ASSIGNMENT ▸
Start to finish, return the listing exactly as written.

SUPPLIED DATA ▸
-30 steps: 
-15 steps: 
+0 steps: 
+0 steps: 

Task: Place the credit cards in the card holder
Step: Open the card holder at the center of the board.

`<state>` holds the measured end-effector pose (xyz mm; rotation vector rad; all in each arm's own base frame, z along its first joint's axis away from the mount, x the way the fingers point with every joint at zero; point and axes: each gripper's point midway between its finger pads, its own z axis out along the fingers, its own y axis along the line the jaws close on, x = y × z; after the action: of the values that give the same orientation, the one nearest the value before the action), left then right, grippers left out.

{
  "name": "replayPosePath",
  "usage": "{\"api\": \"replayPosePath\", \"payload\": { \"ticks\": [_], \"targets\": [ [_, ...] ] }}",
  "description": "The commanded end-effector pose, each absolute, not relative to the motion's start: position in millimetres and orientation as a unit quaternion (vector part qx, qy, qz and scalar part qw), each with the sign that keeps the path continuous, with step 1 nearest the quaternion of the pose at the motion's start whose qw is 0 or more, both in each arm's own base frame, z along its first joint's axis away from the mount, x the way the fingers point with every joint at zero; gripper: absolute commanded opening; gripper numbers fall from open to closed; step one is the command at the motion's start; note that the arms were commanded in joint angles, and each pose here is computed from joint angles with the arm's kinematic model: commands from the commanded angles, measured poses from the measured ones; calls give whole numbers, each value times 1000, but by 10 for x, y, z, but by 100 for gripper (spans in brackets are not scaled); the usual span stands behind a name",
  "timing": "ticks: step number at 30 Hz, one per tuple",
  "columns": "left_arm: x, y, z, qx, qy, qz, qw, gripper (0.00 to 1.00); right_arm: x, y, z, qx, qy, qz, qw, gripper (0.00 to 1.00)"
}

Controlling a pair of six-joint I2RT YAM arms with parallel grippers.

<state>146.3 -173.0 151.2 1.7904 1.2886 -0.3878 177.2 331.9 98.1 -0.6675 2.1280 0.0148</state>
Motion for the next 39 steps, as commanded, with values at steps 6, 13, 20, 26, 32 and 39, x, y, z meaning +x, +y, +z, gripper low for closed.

ANSWER AREA ▸
-30 steps: 
-15 steps: 
+0 steps: 
+0 steps: 

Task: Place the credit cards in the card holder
Step: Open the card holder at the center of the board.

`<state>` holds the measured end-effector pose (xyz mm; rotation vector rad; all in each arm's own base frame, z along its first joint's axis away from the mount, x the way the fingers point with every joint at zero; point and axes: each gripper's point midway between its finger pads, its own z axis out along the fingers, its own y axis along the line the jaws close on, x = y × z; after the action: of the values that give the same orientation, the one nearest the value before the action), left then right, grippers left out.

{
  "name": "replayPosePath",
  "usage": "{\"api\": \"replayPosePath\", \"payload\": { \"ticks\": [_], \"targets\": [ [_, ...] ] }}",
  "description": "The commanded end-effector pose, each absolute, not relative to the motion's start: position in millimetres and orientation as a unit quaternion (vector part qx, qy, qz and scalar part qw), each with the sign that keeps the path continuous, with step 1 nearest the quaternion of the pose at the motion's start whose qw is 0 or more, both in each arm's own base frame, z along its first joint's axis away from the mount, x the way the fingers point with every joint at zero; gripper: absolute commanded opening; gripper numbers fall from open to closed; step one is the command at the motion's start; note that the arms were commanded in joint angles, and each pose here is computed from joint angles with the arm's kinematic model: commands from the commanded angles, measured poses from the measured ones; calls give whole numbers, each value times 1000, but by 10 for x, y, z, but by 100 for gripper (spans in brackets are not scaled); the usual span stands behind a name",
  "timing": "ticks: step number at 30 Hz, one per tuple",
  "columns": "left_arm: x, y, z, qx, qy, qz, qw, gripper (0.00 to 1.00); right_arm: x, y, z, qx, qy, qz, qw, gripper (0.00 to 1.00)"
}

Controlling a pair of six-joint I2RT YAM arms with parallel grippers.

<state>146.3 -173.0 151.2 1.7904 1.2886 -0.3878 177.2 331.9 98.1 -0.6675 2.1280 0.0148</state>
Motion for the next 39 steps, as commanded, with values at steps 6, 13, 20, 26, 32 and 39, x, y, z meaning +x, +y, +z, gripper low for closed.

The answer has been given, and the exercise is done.